INSTRUCTIONS FOR THE TASK ▸
In the listing below, identify each line with the word "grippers" and return those lines.

COLLECTED MATERIAL ▸

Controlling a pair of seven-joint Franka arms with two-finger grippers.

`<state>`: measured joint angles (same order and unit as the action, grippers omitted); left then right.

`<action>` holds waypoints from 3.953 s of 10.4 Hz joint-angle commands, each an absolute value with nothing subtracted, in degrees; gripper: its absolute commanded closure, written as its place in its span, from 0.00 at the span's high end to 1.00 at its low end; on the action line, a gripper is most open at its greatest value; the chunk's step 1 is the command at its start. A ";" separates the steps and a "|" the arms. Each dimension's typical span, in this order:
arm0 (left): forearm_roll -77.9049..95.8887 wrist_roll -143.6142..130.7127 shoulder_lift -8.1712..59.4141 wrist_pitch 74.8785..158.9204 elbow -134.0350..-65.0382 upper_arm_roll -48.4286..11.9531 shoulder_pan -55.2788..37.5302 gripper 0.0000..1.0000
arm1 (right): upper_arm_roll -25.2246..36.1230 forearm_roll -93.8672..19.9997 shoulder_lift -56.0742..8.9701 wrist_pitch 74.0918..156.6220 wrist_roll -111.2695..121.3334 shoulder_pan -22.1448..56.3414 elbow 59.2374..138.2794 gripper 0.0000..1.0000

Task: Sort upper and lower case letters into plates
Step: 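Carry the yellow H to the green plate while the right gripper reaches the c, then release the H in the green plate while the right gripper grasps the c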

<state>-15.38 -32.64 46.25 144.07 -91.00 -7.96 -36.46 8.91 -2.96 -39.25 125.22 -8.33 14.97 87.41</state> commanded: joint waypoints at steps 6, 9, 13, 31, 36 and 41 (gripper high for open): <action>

WRITTEN SOLUTION ▸
Controlling a pair of seven-joint Franka arms with two-finger grippers.
`<state>`: measured joint angles (same order and unit as the action, grippers omitted); left then right.

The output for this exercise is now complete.